Cleaning up my apartment, I just found a few dozen condoms, dating from who-knows-when?, and they seem pretty well sealed up to me, so I’m not sure if I shouldn’t throw them out or keep them:
they are mostly inside of boxes (Ramses 6-packs), still sealed with tape marked “tamper resistant” across the part where you’d crack them open, and inside those sealed boxes, I assume the individual condoms are further sealed within plastic.

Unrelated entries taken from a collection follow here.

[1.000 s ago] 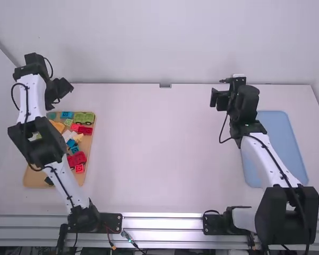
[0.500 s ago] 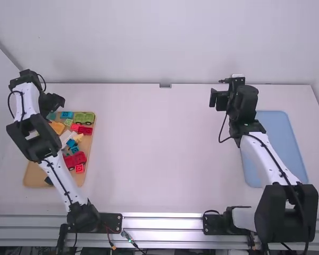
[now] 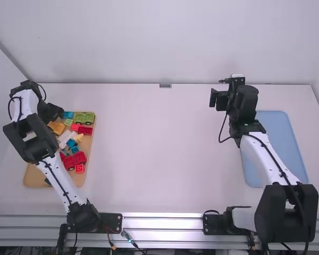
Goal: Assemble lego blocks to make yellow taxi
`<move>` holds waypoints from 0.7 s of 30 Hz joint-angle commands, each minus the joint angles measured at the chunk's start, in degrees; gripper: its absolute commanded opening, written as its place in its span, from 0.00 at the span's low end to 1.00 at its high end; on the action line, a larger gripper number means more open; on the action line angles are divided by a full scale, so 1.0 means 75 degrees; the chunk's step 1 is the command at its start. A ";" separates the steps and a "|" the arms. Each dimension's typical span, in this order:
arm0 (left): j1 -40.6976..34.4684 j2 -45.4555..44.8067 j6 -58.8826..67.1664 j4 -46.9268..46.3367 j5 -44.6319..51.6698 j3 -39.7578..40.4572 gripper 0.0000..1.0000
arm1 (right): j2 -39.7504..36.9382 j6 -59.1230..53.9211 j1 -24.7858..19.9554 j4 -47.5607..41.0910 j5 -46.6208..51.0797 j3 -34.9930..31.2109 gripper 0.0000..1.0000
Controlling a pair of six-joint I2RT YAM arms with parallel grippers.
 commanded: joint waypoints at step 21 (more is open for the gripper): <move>-0.0017 0.0012 -0.0026 0.0644 -0.0402 -0.0839 0.74 | 0.0067 0.0055 0.0038 0.0017 -0.0015 0.0347 0.99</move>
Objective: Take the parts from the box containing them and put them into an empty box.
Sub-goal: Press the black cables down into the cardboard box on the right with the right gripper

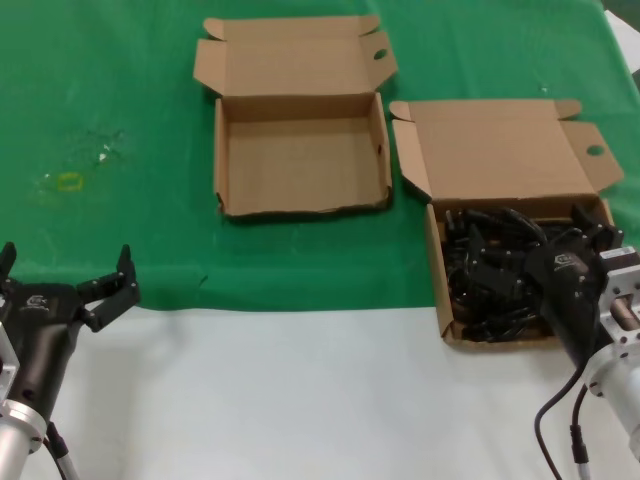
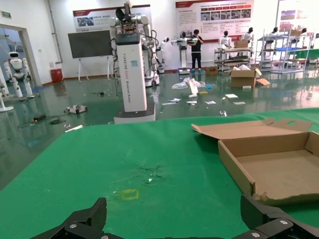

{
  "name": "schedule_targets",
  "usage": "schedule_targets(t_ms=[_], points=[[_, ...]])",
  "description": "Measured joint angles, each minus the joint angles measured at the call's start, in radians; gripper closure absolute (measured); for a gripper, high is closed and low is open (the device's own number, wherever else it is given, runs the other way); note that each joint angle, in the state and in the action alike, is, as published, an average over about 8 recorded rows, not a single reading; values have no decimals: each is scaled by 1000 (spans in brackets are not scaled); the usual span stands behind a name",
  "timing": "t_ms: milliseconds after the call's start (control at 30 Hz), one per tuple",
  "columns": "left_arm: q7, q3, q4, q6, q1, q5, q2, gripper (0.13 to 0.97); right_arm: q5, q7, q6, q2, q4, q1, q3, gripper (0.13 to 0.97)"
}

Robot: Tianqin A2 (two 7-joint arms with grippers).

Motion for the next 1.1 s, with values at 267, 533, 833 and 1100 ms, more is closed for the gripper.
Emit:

I also found some loose condoms (all of them were inside a briefcase I haven’[t used in quite a while–not sure what I was thinking at the time), still sealed in plastic. Are the double-sealed ones any more more likely to be reliable than the loose ones? I’d feel awful stupid pitching condoms out that were perfectly good, but if I can’t date any of these, what to do? Would you pitch them:
a) never, as long as they’d been sealed
b) after 5 years, which is the least old they could be
c) after 10 years, which is probably the oldest they could be
4) now, on general principles
General guidelines are two years, and shorter if they are exposed to heat and light.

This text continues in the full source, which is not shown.